I’ve been avoiding this blank page for more than a year – everybody knows. Even I know.
Blame the fact that I don’t get to write in a note-book on a slow train through the suburbs of Cape Town, that I don’t have time to myself – that I’m living the weirdly regulated life of a tread-mule: blame it all and you still won’t have hit the nail on its dull little head.
I could say that I lost my mojo, my sense of rhythm when I took the social media critics to heart, but people have tried stepping on me to make themselves seem taller in the past and it never shut me up before.
Maybe it’s because I’m lonely and hungry for conversation: I miss the stimulation of my smart, funny and fabulous people at home. Sure, we talk, but time+distance means every chat is a catch-up; a pit-stop just to check we’re all still OK. These are not the long and pleasurable strolls up and down each other’s thoughts over endless cups of tea/glasses of wine.
Please understand: I’m surrounded by smart and funny people here, but we still have to get to know one another. It feels like some part of my mind hasn’t eaten properly for a year.
So, it’s down to social media and series to binge-watch, and all the beautiful, stern and playful words get wasted on little bursts of sarcasm via Twitter.

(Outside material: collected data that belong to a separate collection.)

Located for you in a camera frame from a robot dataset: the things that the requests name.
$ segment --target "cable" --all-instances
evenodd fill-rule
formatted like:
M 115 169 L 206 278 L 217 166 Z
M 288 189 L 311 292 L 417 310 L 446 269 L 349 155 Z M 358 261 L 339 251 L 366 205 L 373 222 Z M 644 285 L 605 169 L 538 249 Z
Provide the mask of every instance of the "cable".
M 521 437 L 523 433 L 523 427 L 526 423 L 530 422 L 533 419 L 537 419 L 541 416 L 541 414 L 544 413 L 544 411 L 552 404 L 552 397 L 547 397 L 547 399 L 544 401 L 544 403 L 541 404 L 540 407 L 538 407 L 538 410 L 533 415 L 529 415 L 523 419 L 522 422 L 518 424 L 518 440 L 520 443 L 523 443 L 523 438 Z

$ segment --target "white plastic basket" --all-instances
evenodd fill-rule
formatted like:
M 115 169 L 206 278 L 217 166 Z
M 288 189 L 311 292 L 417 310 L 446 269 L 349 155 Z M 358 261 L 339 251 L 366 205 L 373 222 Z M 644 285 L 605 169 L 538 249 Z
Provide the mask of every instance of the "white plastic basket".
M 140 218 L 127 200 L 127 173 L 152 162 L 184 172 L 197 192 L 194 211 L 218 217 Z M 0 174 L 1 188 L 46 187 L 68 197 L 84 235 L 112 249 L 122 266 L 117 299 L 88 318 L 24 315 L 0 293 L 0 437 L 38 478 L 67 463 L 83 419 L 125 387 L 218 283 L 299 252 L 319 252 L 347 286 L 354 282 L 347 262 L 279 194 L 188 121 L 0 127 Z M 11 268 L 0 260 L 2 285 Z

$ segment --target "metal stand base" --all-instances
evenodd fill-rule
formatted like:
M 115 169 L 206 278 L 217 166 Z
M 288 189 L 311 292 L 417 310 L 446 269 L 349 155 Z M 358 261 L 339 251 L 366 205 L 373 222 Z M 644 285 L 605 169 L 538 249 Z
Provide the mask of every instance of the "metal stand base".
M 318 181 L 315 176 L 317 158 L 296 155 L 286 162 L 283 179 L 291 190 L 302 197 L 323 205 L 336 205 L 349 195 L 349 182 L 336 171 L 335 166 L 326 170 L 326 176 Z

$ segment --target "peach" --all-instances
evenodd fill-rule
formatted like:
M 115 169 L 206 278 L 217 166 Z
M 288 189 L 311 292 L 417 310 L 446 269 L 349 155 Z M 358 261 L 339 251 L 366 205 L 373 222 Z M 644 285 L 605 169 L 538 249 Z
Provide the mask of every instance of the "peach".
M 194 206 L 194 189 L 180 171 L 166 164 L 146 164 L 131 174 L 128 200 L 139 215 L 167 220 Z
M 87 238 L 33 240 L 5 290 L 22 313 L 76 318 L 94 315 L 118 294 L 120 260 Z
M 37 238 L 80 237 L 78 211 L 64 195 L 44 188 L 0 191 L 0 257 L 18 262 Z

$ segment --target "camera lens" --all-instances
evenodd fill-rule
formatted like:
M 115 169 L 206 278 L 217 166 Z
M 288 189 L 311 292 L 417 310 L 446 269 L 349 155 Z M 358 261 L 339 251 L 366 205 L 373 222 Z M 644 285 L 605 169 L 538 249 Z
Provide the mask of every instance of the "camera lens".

Truth is, all of those things form part of my silence, but there’s another cause: I just don’t know what to say.
I have too much and too little to talk about – a paragraph is just enough to be misunderstood and an explanation would be too damned long to read. So I do what people do when they feel overwhelmed: I give a shrug of resignation and I escape: to Twitter, binge-watching or a game.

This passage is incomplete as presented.